As major cultural events, institutional transformations, and new architectural commissions unfold across different geographies, this week's discourse highlights how architecture operates at the intersection of public life, creativity, and long-term adaptation. With Milan Design Week 2026 foregrounding process, experimentation, and citywide participation, the projects and initiatives emerging this week point to a broader shift toward openness, accessibility, and experiential engagement across disciplines and urban contexts. Ongoing investments in cultural infrastructure, from new museums to large-scale renovations and competition-winning proposals, further underscore how institutions continue to recalibrate their spatial and social roles in response to evolving environmental, technological, and cultural demands.

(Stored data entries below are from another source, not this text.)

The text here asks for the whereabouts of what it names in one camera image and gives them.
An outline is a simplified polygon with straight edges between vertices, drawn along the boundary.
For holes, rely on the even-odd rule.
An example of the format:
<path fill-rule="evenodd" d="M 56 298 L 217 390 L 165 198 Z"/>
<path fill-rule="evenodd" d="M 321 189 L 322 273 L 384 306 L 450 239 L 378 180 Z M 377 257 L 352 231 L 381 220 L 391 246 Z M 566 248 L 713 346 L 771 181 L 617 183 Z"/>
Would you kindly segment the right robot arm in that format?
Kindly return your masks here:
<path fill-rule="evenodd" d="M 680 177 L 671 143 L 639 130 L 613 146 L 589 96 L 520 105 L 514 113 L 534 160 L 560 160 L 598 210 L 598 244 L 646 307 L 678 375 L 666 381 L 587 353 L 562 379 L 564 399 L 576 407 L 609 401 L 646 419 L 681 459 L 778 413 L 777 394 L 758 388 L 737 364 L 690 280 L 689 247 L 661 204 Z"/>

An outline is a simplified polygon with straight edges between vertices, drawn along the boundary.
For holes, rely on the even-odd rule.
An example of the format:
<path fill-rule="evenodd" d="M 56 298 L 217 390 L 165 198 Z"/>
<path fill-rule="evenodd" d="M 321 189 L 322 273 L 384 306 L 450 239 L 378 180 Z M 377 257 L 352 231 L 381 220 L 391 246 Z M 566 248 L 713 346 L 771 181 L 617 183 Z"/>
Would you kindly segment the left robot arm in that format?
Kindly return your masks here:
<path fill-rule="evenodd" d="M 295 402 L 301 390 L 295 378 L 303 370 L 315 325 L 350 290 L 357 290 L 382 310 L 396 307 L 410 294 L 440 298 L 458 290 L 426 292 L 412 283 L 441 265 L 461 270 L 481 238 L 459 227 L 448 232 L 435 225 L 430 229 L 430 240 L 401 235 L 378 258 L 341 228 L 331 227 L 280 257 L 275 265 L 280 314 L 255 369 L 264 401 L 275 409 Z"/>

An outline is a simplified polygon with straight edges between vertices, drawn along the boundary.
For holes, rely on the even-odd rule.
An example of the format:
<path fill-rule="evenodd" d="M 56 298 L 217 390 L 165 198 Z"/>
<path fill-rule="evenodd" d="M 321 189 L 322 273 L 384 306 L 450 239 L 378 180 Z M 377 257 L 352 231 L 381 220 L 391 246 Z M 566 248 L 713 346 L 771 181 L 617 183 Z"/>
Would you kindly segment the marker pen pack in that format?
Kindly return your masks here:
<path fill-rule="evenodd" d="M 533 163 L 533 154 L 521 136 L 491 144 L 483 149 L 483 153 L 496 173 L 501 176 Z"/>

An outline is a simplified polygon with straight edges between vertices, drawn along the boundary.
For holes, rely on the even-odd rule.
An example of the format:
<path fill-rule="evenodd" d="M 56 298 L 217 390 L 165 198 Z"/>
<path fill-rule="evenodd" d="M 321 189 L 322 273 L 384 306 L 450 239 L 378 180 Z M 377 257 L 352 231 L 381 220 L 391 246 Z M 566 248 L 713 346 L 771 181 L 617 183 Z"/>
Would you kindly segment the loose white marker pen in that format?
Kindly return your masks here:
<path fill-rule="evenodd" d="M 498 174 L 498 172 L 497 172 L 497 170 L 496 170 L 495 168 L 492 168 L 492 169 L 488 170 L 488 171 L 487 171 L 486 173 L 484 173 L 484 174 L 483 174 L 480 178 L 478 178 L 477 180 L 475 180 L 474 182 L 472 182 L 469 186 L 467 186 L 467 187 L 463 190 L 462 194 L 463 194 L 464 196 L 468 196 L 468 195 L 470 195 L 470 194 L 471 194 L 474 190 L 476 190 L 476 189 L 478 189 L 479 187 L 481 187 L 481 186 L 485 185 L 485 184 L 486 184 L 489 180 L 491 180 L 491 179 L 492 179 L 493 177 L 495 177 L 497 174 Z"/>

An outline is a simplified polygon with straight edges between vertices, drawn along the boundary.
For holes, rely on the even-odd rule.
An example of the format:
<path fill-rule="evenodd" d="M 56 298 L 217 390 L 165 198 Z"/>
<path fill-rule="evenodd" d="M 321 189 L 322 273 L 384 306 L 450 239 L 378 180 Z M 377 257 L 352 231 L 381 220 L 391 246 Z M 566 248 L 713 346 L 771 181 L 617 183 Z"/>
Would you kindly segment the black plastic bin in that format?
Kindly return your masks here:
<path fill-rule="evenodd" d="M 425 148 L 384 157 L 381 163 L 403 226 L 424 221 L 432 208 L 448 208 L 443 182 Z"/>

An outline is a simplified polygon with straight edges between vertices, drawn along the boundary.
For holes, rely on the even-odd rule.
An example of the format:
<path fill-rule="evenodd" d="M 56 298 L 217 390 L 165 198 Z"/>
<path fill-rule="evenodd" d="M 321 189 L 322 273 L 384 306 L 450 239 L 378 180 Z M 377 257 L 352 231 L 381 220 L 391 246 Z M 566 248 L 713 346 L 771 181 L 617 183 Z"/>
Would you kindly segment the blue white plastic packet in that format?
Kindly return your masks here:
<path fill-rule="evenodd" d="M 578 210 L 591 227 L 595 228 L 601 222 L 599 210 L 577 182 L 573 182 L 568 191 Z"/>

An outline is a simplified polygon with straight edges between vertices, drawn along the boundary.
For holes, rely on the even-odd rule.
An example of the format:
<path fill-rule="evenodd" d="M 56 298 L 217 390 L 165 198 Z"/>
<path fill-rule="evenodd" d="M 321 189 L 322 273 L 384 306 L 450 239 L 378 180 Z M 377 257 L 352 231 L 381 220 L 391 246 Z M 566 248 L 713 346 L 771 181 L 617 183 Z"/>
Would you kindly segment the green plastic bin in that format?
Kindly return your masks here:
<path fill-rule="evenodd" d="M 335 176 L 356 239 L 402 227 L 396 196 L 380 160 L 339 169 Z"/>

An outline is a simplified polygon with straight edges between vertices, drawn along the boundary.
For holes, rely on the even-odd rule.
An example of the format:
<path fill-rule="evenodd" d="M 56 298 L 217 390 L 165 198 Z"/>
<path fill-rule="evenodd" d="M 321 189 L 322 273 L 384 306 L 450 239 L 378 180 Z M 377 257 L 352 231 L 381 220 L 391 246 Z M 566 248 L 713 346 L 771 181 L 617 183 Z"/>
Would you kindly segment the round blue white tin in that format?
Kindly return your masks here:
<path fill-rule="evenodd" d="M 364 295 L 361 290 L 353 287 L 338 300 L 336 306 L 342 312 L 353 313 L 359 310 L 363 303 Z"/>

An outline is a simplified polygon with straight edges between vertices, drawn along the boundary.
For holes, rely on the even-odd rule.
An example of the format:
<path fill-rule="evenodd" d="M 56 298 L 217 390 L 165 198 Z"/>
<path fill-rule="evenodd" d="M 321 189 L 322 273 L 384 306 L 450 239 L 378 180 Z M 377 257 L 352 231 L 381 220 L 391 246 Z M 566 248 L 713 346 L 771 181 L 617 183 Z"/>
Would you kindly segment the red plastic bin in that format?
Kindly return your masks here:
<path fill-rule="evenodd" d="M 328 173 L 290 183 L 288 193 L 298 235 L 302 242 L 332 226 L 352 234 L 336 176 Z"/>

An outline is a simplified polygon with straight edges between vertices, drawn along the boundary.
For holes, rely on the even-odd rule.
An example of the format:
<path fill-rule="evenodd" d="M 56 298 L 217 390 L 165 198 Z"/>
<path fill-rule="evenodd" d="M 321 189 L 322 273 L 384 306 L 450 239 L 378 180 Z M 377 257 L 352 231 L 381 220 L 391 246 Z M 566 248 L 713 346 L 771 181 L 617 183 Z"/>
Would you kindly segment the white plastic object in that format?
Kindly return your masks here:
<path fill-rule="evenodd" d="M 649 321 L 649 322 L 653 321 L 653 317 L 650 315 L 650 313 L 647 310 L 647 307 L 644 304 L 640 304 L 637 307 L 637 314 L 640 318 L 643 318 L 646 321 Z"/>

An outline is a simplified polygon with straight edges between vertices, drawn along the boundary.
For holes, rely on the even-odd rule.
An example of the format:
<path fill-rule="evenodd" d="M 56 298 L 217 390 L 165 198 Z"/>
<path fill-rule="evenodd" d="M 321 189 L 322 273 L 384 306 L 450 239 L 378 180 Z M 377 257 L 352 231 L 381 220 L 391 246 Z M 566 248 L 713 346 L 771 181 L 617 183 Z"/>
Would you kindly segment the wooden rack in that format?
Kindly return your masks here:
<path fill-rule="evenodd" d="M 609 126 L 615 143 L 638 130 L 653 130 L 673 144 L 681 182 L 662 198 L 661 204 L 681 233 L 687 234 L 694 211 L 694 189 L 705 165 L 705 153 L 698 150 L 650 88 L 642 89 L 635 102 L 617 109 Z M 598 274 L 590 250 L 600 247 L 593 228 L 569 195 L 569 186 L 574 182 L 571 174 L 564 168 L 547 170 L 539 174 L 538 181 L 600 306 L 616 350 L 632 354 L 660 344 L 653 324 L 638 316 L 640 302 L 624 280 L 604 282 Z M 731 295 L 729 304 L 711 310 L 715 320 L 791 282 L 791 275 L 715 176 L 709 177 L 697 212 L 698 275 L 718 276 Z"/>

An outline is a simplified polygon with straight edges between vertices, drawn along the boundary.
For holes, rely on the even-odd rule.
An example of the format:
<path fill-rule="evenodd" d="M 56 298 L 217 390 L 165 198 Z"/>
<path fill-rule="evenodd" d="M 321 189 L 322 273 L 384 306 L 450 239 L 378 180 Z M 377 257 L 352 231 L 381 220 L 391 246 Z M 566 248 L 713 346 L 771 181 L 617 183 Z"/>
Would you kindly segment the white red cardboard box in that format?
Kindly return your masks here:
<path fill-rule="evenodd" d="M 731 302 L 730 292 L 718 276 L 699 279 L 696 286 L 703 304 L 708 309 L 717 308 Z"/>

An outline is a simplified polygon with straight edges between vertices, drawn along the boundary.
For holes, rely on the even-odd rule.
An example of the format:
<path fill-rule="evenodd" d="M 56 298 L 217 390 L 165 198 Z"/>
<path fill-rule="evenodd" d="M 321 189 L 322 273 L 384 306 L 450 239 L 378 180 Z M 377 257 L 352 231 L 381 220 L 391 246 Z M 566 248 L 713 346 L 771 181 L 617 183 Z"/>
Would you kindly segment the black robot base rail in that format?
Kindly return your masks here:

Entrance to Palazzo Citterio, indicative render. Image Courtesy of ACDF and Bethan Laura Wood Studio
From April 20 to 26, Milan Design Week 2026 returns as a citywide platform where design operates as both a cultural practice and a form of exploration. Framed by the Fuorisalone theme "Be the Project," this year's edition shifts the focus from outcome to process, positioning design as a dynamic, human-centered act shaped by intuition, responsibility, and transformation. Installations and exhibitions across the city foreground making as an open-ended condition, one that embraces error, temporality, and experimentation as integral to creative production. Within this context, design becomes a space of exchange between disciplines, materials, and intelligences, reflecting broader conversations around sustainability, emerging technologies, and the evolving relationship between the physical and the digital.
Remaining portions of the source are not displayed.